What is Kusto (KQL)?

According to Microsoft, “Kusto Query Language (KQL) is a powerful tool to explore your data and discover patterns, identify anomalies and outliers, create statistical modeling, and more. The query uses schema entities that are organized in a hierarchy similar to SQLs: databases, tables, and columns.”

Note: KQL is case-sensitive for everything. Also, remember to refrain from querying everything just like you wouldn’t with SQL — don’t do the equivalent of SELECT * from gianttable.

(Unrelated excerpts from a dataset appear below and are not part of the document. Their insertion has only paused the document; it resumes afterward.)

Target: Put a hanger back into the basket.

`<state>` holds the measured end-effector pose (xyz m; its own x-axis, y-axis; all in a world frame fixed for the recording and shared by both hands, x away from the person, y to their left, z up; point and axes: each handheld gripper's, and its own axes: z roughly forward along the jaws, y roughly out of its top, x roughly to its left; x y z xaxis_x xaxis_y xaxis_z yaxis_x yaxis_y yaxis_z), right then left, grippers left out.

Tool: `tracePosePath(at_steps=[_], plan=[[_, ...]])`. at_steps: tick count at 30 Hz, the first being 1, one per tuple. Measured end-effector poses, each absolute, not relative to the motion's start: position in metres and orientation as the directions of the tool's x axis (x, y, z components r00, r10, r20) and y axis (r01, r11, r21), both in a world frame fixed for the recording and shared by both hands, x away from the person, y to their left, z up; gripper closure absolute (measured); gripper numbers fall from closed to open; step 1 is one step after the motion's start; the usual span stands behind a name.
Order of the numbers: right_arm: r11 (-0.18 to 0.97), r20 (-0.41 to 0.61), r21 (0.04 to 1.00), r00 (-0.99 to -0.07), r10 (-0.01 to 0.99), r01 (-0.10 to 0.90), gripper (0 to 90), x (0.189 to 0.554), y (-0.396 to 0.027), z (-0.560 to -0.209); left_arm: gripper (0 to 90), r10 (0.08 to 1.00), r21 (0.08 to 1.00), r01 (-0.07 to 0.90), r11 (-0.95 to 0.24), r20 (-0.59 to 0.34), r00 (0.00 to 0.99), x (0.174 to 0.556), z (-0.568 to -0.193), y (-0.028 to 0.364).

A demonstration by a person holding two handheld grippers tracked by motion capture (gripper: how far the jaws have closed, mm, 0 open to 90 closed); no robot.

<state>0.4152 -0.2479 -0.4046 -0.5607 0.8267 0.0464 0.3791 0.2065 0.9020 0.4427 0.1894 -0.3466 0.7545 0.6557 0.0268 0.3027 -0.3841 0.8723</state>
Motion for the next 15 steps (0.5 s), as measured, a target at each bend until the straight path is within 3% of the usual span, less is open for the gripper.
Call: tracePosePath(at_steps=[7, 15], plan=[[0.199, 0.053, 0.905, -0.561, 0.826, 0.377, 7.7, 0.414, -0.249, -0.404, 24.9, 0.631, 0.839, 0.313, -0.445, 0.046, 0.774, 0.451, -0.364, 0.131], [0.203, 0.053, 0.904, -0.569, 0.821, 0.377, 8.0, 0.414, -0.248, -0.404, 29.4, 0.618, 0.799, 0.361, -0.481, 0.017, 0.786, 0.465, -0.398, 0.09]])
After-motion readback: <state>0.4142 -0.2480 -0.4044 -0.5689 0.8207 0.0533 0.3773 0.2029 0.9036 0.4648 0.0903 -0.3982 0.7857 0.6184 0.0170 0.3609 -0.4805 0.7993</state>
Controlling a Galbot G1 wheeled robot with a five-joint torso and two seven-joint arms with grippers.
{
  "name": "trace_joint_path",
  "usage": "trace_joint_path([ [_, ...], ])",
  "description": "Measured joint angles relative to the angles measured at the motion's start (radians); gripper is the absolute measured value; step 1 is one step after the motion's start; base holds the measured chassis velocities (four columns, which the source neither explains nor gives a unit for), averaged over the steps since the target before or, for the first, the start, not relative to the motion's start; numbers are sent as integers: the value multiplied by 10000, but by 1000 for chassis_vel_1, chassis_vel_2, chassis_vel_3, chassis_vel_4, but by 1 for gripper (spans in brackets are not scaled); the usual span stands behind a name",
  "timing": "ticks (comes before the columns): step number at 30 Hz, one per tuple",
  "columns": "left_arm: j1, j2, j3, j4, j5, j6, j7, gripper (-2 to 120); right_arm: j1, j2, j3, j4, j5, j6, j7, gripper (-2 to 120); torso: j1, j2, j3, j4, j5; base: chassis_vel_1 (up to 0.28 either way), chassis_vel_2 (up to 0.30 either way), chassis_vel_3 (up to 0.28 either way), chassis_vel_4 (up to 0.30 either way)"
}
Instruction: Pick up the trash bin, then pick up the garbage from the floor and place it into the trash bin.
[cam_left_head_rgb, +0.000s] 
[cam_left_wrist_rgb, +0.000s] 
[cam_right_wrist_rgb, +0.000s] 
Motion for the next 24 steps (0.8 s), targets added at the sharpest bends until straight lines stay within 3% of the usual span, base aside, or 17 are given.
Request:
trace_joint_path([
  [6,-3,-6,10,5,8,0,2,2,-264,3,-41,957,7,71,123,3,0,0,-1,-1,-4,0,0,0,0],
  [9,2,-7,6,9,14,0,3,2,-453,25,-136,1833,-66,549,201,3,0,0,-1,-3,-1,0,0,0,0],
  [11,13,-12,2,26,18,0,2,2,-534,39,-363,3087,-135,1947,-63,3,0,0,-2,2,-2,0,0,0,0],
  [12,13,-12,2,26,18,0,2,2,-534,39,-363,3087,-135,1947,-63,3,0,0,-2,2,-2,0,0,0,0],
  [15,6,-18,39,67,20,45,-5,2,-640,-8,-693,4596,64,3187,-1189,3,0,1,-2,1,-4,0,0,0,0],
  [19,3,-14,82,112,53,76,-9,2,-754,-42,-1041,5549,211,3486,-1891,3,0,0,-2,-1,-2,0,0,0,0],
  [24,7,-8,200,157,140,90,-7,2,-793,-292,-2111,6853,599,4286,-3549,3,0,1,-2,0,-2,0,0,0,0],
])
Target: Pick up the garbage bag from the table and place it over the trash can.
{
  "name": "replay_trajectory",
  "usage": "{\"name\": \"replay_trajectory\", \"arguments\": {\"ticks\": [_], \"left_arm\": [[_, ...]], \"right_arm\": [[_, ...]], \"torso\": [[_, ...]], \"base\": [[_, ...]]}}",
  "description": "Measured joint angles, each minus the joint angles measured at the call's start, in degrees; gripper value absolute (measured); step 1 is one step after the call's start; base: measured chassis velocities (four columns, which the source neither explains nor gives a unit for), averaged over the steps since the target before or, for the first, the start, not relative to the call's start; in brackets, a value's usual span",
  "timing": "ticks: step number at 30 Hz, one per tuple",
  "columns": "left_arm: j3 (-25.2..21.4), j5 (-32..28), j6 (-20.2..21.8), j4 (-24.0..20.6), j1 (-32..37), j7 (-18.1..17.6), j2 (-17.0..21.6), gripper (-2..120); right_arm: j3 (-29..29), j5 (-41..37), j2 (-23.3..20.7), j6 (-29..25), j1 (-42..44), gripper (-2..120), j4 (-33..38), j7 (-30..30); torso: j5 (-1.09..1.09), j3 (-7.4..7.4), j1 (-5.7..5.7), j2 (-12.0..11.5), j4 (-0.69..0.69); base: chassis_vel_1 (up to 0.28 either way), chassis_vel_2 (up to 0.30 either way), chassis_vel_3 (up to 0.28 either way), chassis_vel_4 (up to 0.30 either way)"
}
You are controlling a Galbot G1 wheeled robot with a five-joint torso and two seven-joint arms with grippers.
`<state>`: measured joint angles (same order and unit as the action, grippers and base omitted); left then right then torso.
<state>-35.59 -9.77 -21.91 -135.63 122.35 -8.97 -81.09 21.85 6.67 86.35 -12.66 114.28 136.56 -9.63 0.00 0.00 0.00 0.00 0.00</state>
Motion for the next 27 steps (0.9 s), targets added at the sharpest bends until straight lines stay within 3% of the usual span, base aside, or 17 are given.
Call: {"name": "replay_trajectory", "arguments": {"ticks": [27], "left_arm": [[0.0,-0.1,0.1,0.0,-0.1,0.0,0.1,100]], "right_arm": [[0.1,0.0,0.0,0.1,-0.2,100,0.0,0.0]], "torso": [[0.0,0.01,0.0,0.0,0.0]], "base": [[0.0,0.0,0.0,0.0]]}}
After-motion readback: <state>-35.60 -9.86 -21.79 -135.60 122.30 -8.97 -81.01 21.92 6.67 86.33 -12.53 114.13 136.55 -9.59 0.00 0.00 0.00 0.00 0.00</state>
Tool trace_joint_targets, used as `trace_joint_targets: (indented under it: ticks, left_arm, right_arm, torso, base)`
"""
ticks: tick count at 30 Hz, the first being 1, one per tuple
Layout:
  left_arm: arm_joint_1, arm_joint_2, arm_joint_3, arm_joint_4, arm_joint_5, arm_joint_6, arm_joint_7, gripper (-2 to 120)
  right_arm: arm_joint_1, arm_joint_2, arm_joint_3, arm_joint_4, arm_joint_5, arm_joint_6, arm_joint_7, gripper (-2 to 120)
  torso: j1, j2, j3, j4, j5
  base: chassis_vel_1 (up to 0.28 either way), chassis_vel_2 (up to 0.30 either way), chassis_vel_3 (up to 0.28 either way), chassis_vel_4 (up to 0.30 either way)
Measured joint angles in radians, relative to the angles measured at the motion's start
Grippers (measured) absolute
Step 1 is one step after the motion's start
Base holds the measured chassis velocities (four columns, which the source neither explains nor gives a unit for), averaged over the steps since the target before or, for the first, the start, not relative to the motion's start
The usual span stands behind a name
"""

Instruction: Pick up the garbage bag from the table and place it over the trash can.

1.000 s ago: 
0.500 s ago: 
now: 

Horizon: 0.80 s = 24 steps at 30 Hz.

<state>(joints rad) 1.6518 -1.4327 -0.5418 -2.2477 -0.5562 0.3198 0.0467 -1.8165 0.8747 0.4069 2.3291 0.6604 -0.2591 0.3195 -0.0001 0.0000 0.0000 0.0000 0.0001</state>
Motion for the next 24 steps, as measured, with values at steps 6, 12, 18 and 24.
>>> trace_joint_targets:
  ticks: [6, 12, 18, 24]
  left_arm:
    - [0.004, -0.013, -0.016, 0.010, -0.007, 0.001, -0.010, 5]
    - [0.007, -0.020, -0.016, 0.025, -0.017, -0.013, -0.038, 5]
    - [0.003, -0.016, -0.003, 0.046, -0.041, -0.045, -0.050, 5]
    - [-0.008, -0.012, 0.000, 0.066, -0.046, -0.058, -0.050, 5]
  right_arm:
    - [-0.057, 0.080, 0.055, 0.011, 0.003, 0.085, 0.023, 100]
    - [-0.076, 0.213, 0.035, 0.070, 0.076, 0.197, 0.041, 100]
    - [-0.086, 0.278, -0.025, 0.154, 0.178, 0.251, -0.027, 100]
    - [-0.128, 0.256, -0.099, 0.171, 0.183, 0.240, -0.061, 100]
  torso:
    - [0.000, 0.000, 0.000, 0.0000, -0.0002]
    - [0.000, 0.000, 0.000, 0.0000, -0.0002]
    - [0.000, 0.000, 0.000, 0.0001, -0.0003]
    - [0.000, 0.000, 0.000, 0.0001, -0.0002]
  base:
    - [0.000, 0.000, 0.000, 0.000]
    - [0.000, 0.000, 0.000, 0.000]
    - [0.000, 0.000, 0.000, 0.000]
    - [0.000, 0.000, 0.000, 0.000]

Microsoft also has a lot of documentation with best practices and a quick reference guide to the Kusto commands. This blog post covers the ones I use the most.

Where Can You Use KQL?

It’s used in a lot of places, including, but not limited to:

  • Azure Data Explorer
  • Microsoft Sentinel
  • Azure Monitor
    • Log Analytics
    • Log alert rules
    • Workbooks
    • Azure dashboards
    • Azure Logic Apps
    • PowerShell
    • Azure Monitor Logs API

Using KQL in Log Analytics Workspaces

I use Kusto primarily in Log Analytics workspaces. Most of what you can use in Log Analytics, you can use in the other places Kusto is used. You can either query it via logs:

Or, if you want more of a repeatable report format, you can use workbooks:

For this post, I will be using logs. If you want more workbook information, please see my previous blog post on setting one up.

Common Operators

There are a lot of operators you can use in KQL, but some of the more common types of operations you can perform are:

  • Searching
  • Selecting a time range
  • Selecting which columns to display
  • Filtering
  • Sorting
  • Counting
  • Summarizing
  • Limiting
  • Charting
  • Commenting

I will go through each of these in turn below.

Search Operator

Let’s say you want to find a create table statement in your audit results.

search "create table"

Depending on when this create table statement happened, you may have to add another operator to change the time range. By default, the logs will retrieve anything in the last 24 hours, but you can change the time range:

What the search operator will return depends on what happened in your environment, but mine returns this when I select “Last 7 days” in the time range:

It’s hard to know precisely what happened with those results, so it’s best to set which columns you want to see.

Project Operator

You use the project operator to set which columns you want to see. To determine which columns you could use, you can click the > on any of the results from your search:

This will allow you to see all the columns you could project into your results. There are many of them, and the screenshot above is a cross-section.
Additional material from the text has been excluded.